In Preliminary GPU Acceleration Data Indicates Significant Speedup of Hypothesis Update Operations, @collin demonstrated that Hypotheses update operations execute faster on a GPU .
How does this work fit into the overall Platform work?
One of the Monty’s Undesirable Effects is (115 Most experiment episodes take more than 1 second to execute). @collin’s data provided solid grounding for the intuitive idea that if Monty executes only on the CPU, and there are systems with GPUs, and HypothesesUpdater operations execute faster on GPU, then that contributes some magnitude to most experiment episodes taking more than 1 second to execute.
What we’d like to get to is the Desired Effect of (100 Most experiment episodes take less than 1 second to execute.) One way of improving the situation is to make an (Injection #1 When available, execute hypotheses update operations on a GPU), which will allow the hypotheses update operations to execute on CPU or GPU. Once hypotheses update operations can execute on CPU or GPU, and knowing that (102 Hypotheses update operations execute faster on a GPU) and knowing that (103 There are systems with GPUs), then that will contribute some magnitude to getting to most experiment episodes taking less than 1 second to execute.
@collin, here is what I’m thinking and a proposal for how we might go forward with this. Please note that I made this up overnight, so feel free to propose something different or point out where things don’t fit or don’t seem correct or true.
I’m conceptualizing everything into three main phases: 1) create a prototype, 2) validate the prototype, and 3) integrate the prototype. (This approach stems from RFC 14 Conducting Research While Building a Stable Platform).
I think the immediate and most accessible work will be 1) & 2) and that’s where we should focus our immediate effort. To this end, what I am proposing is that the prototype be created on a fork of tbp.monty
so that we can get to validation as soon as possible. Here’s my initial impression of the work that needs to be done:
I think with this minimal work we’ll be able to run some benchmarks and evaluate the effect.

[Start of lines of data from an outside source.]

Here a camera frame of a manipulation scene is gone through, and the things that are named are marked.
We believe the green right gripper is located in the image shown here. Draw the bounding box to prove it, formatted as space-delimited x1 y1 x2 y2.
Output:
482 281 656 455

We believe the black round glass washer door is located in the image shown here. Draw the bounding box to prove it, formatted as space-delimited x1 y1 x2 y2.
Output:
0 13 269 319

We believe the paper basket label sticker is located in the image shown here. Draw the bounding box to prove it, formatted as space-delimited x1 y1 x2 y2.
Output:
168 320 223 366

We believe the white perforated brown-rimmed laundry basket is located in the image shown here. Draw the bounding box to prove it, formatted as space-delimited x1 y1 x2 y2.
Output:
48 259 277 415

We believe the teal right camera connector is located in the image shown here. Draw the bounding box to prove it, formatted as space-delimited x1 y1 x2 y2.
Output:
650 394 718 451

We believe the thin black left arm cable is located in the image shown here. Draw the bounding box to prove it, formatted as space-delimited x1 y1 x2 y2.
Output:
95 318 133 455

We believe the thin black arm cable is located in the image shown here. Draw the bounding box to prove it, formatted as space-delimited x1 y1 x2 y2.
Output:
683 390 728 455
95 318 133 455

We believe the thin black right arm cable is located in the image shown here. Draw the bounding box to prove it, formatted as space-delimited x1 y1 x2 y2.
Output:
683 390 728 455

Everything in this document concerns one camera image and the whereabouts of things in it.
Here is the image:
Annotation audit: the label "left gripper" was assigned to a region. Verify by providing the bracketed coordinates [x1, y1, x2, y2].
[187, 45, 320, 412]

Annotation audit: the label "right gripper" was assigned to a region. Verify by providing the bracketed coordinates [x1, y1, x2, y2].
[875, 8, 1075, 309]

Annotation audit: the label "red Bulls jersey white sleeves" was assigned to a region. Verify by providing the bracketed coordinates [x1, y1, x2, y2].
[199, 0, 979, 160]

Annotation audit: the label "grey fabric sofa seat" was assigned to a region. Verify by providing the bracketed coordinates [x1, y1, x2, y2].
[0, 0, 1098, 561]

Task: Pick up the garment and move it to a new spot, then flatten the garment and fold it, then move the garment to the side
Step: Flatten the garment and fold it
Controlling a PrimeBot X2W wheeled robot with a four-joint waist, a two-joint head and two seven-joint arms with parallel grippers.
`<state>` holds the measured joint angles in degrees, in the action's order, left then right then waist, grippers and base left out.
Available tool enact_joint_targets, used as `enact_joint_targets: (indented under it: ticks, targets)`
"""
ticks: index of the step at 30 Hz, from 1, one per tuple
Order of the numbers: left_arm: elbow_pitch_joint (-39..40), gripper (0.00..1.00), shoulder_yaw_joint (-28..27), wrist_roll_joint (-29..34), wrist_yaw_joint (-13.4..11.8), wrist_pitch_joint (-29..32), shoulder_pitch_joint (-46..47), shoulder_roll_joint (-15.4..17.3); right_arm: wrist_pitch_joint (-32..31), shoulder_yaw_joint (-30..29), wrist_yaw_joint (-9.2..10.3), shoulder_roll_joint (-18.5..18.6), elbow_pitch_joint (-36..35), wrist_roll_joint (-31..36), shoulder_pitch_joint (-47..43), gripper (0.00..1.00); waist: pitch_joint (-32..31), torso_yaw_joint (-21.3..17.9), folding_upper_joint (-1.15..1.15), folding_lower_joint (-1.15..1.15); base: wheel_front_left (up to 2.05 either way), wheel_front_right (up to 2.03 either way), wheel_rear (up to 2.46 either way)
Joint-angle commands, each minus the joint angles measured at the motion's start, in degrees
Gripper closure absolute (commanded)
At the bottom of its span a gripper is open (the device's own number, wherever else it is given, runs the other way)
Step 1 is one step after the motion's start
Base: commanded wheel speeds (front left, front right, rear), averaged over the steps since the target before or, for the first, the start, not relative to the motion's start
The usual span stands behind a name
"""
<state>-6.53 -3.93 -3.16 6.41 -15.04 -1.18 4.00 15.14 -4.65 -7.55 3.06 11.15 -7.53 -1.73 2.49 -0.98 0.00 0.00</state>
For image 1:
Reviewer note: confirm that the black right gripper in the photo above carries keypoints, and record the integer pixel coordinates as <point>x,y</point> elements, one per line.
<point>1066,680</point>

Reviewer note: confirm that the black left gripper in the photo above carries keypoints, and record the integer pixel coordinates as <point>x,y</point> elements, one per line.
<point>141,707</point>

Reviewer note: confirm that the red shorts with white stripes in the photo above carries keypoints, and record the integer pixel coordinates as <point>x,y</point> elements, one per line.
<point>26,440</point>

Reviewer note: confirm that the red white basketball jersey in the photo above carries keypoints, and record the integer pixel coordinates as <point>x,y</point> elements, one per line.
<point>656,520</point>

Now, you may have noticed a line going off of the top of the illustration. So, that’s leading to phase 3) integrate the prototype. For transparency, I want to share what I’m thinking we might want to do there:
As you can see, there’s a whole bunch more happening there. In summary, I think we’ll want the HypothesesUpdater CUDA GPU backend to be what I’m starting to call a “community component.” So, it wouldn’t be part of tbp.monty
, but a separate package. The primary motivation is one of the “obstacles” (in the shape of stop signs/octagons), and that is our lack of in-house capacity for maintaining CUDA GPU kernels.
The primary reason why this might take a lot of effort is because yours would be the first community component, so on the TBP side we’ll need to figure out a bunch of things. If it helps, I’m thinking your part would only be the (Create a community HypothesesUpdater CUDA GPU backend) work, and the rest would largely fall upon TBP, with perhaps additional collaboration on a few of the details.
So, that’s the overview. Would love to hear your thoughts.
Cheers,
Tristan